Fernandez under pressure as polls close for Argentine legislative vote

Argentines voted Sunday in midterm legislative elections with center-left President Alberto Fernandez struggling to maintain his Senate majority for the two years remaining in his term.

Nearly half the lower house Chamber of Deputies seats are up for grabs, as well as a third of Senate seats.

“We’ve finished a very good electoral day. Everything went normally,” said Interior Minister Wado de Pedro after polls closed at 6:00 pm (2100 GMT).

He said turnout in the compulsory election was between 71 and 72 percent.

First results are expected at around 9:00 pm.

Fernandez’s Frente de Todos (Everyone’s Front) party is already a minority in the lower house. Amid widespread discontent over an economy hit hard by the Covid pandemic, analysts say the party risks losing its Senate majority as well.

“We ask the Argentines to make their will known so we can build the country that they want,” Fernandez told reporters after casting his vote, accompanied by First Lady Fabiola Yanez.

In September, the Frente suffered a bruising defeat in primaries, picking up just 33 percent of the vote compared to 37 percent for the main opposition group Juntos por el Cambio (Together for Change), led by Fernandez’s predecessor Mauricio Macri.

“If the results of the PASO (September’s primary) are repeated, the ruling party could lose its majority in the Senate,” said political analyst Rosendo Fraga of the New Majority think tank.

However, De Pedro said Sunday’s turnout was higher than for the primaries.

The country has been in recession since 2018, with GDP dropping 9.9 percent last year due to the coronavirus pandemic.

Argentina has one of the world’s highest inflation rates, at 40 percent so far this year, and a poverty rate of 42 percent for a population of 45 million.

“I fear for the economy,” pastry worker Oscar Navarro told AFP on Sunday, without revealing how he planned to vote. “Salaries are not sufficient. Whoever wins, it will take a long time for the country to recover.”

The primaries setback unleashed a political crisis pitting Fernandez against his deputy president and coalition partner Cristina Kirchner, who pressured her boss into a cabinet reshuffle in the hopes of appeasing an increasingly frustrated electorate.

If the Frente loses its Senate majority, the opposition “will most probably use” its legislative blocking power, said analyst Gabriel Puricelli of the University of Buenos Aires.

The Frente would then be forced to make concessions if it wants to pass laws or make key appointments, including to the judiciary.

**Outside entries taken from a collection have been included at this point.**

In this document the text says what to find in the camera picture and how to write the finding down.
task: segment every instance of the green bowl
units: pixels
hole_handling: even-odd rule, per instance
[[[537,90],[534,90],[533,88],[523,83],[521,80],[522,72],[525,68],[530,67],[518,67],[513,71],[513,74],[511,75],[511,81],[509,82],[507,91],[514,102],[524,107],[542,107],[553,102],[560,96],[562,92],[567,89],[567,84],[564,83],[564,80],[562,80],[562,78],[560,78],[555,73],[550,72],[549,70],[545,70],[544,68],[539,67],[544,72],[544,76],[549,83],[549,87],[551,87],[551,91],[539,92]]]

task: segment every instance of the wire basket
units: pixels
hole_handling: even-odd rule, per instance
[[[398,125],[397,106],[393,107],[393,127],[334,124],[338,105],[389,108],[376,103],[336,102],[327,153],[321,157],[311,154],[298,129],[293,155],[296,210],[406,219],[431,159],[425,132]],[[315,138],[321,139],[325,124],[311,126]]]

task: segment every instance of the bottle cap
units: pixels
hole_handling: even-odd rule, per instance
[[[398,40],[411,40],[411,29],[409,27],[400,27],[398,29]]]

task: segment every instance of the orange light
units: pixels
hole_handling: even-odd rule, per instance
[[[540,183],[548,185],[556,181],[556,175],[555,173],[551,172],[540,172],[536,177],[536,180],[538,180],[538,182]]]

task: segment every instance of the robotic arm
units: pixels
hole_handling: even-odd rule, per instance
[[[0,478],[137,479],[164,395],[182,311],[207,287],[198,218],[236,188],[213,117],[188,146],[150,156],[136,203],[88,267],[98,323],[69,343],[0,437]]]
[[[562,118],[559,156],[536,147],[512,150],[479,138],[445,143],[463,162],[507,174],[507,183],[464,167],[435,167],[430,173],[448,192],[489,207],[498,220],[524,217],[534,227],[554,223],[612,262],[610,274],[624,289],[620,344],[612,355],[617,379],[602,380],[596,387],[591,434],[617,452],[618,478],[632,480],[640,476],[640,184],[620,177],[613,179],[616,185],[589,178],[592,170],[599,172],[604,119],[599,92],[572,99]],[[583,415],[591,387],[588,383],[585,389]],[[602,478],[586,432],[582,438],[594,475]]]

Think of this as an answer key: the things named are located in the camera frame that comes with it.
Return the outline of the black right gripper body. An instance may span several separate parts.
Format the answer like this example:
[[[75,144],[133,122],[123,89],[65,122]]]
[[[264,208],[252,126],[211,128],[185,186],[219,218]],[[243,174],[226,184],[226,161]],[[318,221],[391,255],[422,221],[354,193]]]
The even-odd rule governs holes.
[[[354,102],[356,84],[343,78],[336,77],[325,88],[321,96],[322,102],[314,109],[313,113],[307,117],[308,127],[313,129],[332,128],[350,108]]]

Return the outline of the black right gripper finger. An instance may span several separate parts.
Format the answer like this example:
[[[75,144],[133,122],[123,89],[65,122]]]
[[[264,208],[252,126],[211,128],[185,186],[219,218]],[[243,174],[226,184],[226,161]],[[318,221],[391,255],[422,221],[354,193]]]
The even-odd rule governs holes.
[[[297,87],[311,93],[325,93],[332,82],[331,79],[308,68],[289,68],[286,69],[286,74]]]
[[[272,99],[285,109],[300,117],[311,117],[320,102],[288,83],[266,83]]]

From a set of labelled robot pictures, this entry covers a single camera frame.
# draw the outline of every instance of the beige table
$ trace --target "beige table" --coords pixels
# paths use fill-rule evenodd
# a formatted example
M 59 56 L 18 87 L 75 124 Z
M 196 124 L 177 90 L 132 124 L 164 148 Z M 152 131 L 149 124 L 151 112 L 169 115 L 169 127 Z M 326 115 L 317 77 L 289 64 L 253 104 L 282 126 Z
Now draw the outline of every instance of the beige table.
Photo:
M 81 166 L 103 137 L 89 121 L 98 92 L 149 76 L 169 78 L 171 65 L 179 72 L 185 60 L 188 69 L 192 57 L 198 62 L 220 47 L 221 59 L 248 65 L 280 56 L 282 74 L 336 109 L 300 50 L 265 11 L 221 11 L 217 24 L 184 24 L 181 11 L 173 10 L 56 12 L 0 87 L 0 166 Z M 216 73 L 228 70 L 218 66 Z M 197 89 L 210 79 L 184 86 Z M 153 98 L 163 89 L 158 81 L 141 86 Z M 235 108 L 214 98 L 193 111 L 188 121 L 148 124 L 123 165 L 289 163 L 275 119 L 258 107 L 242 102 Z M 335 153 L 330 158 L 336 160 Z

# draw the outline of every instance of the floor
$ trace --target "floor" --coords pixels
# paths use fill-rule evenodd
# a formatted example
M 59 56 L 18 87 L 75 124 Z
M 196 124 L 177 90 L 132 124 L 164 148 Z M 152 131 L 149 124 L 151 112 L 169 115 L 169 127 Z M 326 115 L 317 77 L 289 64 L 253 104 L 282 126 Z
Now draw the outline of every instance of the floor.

– Possible wild-card candidate –

Since the primaries, the government has been in damage limitation mode, announcing last month a deal with the private sector to freeze prices on more than 1,500 basic goods, following street protests demanding greater food subsidies.

It has also increased the minimum wage and family allowances.

While Fernandez has promised to focus on the country’s immediate concerns, candidates are already racing towards the presidential elections of 2023.

“These next two years are going to be difficult,” said Macri, the opposition leader, while assuring voters that his coalition would “act with great responsibility.”

Liliana Marquez, a hospital worker, said she hoped the opposition would prevail. “I have never trusted these Peronist governments,” she said, adding that she supported Macri’s movement “because I cannot find an alternative.”

The government’s supporters have been forced to keep a low profile during the long pandemic lockdowns. But pro-government trade unions and social organizations recently announced they will march in support of Fernandez on Wednesday, regardless of the election results.

Many eyes will be on Buenos Aires province, a traditional bastion of Peronists, including Fernandez’s party, but where Macri’s Juntos made great strides in September.

A potential spoiler, however, is the provocative Javier Milei — an ultra-liberal, anti-establishment economist who is pushing for a seat in the Chamber of Deputies for the city of Buenos Aires.

Milei has criticized both the center-right opposition and the center-left government — and has them both worried.

His rise has drawn comparisons to successful populists like Donald Trump in the United States or Brazilian President Jair Bolsonaro.

Milei has attracted supporters from a broad swath of socio-economic backgrounds, particularly among men aged 18 to 40, analysts say.

He has also caught Macri’s attention.

“The ideas Milei has been espousing, I have always expressed them,” the former president said recently.